The center, she continued, will offer safety training for not just the oil and gas industry but all industries. "We even do workplace violence training and pediatric CPR -- we train daycare workers on CPR for infants and children," she said.

Rich Tapio, area director of OSHA's Lubbock and El Paso area office, said that, in his view, the alliance takes steps to increase awareness of safety and health in the West Texas region.

The training center, Tapio continued, will become a focal point, "along with other organizations in alliance with OSHA, many already members of the center."

Like Watkins, Tapio said the alliance will target all industries with a focus on oil and gas, construction, refining and petrochemicals.

"The oil and gas and its service side is an area, from OSHA's standpoint, that we spend a lot of time looking at from an enforcement standpoint," he said. "The more we can get companies practicing health and safety, to get ahead of that curve, the better off we all are."

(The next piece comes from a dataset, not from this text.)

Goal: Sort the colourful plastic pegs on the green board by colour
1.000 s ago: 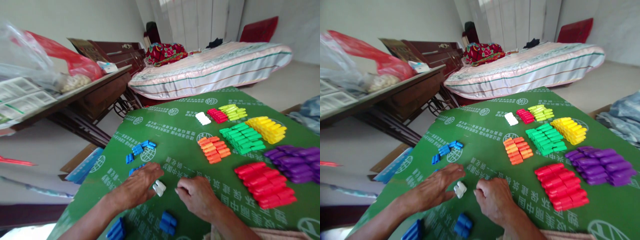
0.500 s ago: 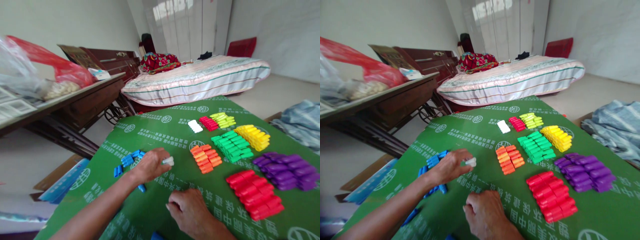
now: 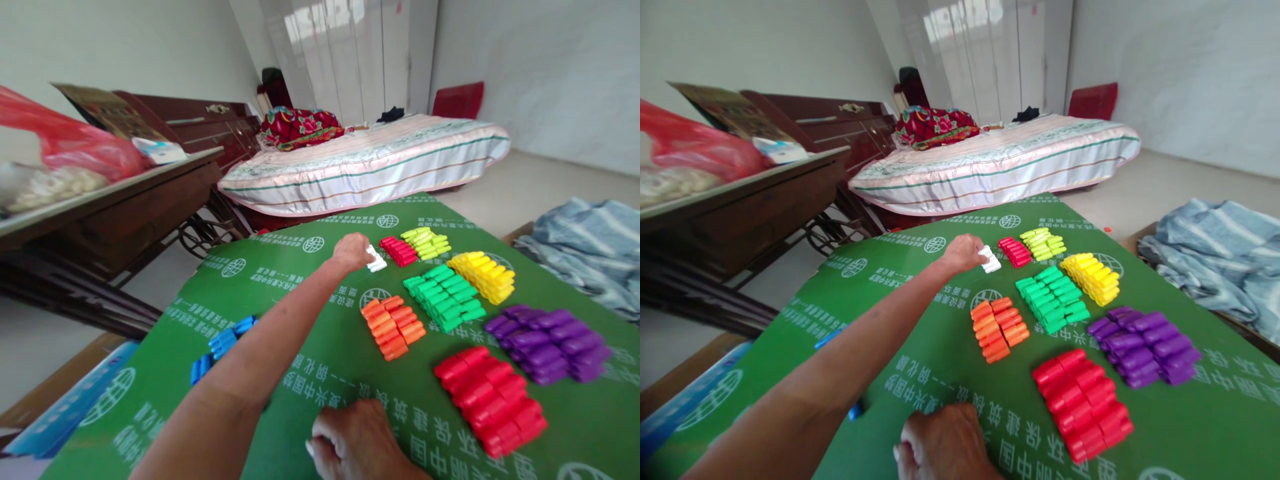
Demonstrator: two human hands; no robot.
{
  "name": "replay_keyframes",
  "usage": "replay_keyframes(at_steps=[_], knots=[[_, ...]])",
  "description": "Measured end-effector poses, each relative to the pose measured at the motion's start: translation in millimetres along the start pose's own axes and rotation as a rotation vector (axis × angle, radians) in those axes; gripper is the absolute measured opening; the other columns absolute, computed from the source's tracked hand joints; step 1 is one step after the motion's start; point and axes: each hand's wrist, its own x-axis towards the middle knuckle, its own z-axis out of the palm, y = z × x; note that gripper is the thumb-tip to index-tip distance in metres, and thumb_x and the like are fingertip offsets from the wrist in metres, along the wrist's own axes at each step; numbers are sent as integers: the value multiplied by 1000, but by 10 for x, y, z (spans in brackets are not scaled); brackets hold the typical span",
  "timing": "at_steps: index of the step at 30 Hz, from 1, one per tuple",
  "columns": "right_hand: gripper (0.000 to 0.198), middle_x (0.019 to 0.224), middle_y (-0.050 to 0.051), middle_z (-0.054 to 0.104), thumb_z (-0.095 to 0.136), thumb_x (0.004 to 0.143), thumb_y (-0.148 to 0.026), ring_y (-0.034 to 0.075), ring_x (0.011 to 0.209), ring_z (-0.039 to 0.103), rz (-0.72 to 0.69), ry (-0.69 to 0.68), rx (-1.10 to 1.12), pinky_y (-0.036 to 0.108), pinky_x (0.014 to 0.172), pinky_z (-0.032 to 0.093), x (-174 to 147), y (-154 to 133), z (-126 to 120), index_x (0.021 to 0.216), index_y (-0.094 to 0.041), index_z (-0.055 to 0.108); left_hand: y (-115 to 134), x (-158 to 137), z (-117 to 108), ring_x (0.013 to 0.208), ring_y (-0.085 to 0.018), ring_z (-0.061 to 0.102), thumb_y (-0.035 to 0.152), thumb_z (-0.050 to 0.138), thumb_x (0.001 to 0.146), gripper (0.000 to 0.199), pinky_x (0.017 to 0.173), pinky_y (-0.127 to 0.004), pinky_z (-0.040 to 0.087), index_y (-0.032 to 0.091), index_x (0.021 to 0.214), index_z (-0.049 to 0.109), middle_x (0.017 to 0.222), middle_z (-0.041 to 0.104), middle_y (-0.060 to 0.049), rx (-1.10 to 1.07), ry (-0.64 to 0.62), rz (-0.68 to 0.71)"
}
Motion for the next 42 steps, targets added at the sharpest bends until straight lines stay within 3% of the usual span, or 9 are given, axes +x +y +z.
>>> replay_keyframes(at_steps=[16, 29, 36, 42], knots=[[20, 63, 1, 72, 56, 82, -27, 19, 55, 67, -3, 22, -5, 26, 51, 41, 6, -18, -28, 65, -23, 67, 128, 62, 28, 102, -22, 62, 40, 67, 70, 37, 82, -26, 49, 19, 101, 67, 107, 69, -9, 33, -47, -35], [25, 63, 1, 71, 52, 85, -31, 17, 54, 65, -5, 28, -32, 25, 48, 35, -5, -19, -62, 66, -24, 67, -36, 5, 5, 93, -20, 64, 42, 61, 74, 33, 76, -26, 49, 19, 96, 68, 98, 70, -6, 18, 30, -14], [25, 63, 1, 71, 52, 85, -35, 14, 55, 63, -33, 53, -35, 23, 50, 35, -35, -10, -66, 69, -23, 68, -338, -353, -124, 93, -18, 63, 41, 56, 78, 30, 81, -25, 47, 21, 97, 68, 100, 70, -4, 38, 103, -33], [28, 63, -1, 71, 51, 87, -34, 11, 57, 63, -6, 135, 65, 23, 53, 31, -76, 35, -27, 67, -24, 67, -842, -990, -135, 87, -19, 63, 41, 55, 77, 28, 78, -26, 47, 22, 92, 68, 95, 69, -4, 68, 78, -93]])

He continued, "it doesn't take someone who doesn't live in West Texas long to see that, with the price of crude, all industries are being affected to some degree."

The focus on safety and health, Watkins said, "is not only for you to get home safely, but for the people you work with to get home safely. Something you do may not hurt you but it may hurt a coworker."

Tapio agreed, adding that "Our concern is the younger workers just entering the business. And we often find older workers can sometimes learn some new tricks."